Let us look at the methods by which a culture of thinking was developed among students of the Mining University in the 19th century, through a quotation from the Instructions:
«Always beginning with the simplest, proceed to the more complex, observing the possible gradualness and continuity, so that the preceding always serves as preparation for what follows.
In all mathematical and natural sciences, one should not be content with teaching theoretical rules alone, but should always explain their application».
Vice-Rector Sergey Novikov is responsible at the Mining University for organizing interaction with academic partners. This represents a new, closer format of cooperation between the university and employers. Representatives of partner companies, together with the university, assess the level of practical skills acquired by students, participate in the work of the qualification commission determining residual knowledge, and are present at the defense of diploma projects.
In his report, he identified the factors involved in training engineer-leaders. Within the “enterprise–university” framework, it is necessary to establish technological platforms, design bureaus, and laboratories tailored to specific scientific, educational, and industrial objectives.
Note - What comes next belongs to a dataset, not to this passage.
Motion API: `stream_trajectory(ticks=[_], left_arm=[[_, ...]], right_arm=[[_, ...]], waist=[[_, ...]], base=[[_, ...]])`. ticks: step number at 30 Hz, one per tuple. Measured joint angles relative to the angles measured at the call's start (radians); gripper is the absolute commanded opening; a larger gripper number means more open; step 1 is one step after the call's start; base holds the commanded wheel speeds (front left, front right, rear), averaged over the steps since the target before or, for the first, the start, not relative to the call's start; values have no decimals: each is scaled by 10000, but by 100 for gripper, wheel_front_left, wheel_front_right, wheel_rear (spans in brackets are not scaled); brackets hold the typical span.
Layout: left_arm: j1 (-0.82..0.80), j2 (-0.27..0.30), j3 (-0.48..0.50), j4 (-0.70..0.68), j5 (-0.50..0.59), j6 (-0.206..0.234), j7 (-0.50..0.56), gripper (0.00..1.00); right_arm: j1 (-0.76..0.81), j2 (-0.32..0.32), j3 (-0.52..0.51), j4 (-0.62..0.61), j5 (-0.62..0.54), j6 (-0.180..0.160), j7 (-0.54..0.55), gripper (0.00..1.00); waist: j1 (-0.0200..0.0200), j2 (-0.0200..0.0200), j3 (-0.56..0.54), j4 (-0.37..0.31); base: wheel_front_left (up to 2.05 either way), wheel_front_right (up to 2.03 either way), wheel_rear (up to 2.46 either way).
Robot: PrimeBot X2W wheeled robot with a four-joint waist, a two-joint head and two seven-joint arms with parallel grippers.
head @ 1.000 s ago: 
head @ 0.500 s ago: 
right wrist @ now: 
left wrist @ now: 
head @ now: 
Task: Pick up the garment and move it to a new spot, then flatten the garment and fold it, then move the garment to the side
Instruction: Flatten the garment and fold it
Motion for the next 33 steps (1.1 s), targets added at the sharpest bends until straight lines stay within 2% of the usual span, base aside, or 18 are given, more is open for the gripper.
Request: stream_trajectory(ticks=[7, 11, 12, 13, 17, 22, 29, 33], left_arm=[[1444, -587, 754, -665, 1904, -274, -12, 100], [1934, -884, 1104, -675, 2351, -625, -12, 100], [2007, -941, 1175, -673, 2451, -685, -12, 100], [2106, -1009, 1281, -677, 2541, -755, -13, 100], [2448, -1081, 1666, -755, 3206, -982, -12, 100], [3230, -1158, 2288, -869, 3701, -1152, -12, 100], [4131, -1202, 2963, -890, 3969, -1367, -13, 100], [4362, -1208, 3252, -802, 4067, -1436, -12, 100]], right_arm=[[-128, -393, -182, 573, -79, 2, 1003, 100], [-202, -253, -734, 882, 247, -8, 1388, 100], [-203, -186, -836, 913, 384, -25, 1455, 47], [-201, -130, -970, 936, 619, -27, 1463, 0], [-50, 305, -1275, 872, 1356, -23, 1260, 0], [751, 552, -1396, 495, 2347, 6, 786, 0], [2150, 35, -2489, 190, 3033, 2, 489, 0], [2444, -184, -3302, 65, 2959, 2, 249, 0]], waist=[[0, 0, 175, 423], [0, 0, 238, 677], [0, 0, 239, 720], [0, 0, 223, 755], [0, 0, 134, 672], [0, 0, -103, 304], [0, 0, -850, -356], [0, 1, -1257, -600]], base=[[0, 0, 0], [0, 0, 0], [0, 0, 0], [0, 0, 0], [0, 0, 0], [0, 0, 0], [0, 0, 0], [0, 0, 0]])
Education must be practice-oriented, and in the process of training specialists, particular attention should be paid to fostering a culture of engineering creativity. No less important is the mechanism of intergenerational transmission of experience, as well as the formation of motivation and an awareness of the value of labor.
This is how the connection between theory and practice is described in the Instructions:
«Physics is taught in its entirety, and theory must be supported by experiments. Students of the upper class, at their discretion and in their free time outside of classes, engage in conducting magnetic and meteorological observations, as several such observatories have been established in various locations across Siberia and are under the supervision of the mining authorities.
Chemistry, as the foundation for the in-depth study of mineralogy, metallurgy, and even geognosy, is taught as extensively and completely as possible, both theoretically and practically.The pupils who are graduating must possess skills in performing decompositions, preferably of inorganic bodies, and must be able to use the blowpipe. <…>
During the summer holidays, the pupils of the three highest classes engage in various practical exercises adapted to mining service. Each student is obliged to keep a journal of his activities, and no later than three months after returning to the institute, such journals, together with plans, maps, and drawings produced by the students and certified by the signatures of the persons supervising the practical exercises, must be submitted».
The first graduation of engineers who will complete the full cycle of training within the framework of the presidential pilot project will graduate only in three years. However, already today, educational innovations grounded in the legacy of the past have significantly increased the already traditionally high demand for young specialists holding diplomas from Empress Catherine II Saint Petersburg Mining University. Accordingly, the quality of applicants is also rising.
During the 2025 admissions campaign, 36,673 applications were submitted for 2,293 available places. The average Unified State Exam (USE) score was 322.3. The average secondary school certificate grade (within the pilot project, the Mining University was the first to take this parameter into account in admissions) was 93.72. A high level of knowledge at entry into higher education is a guarantee of successful study. Future engineers will be worthy of their predecessors of the 19th century, the best of whom, in addition to the high title of Russian mining engineer, were awarded a silver sword knot for their saber as a sign of belonging to the country's elite.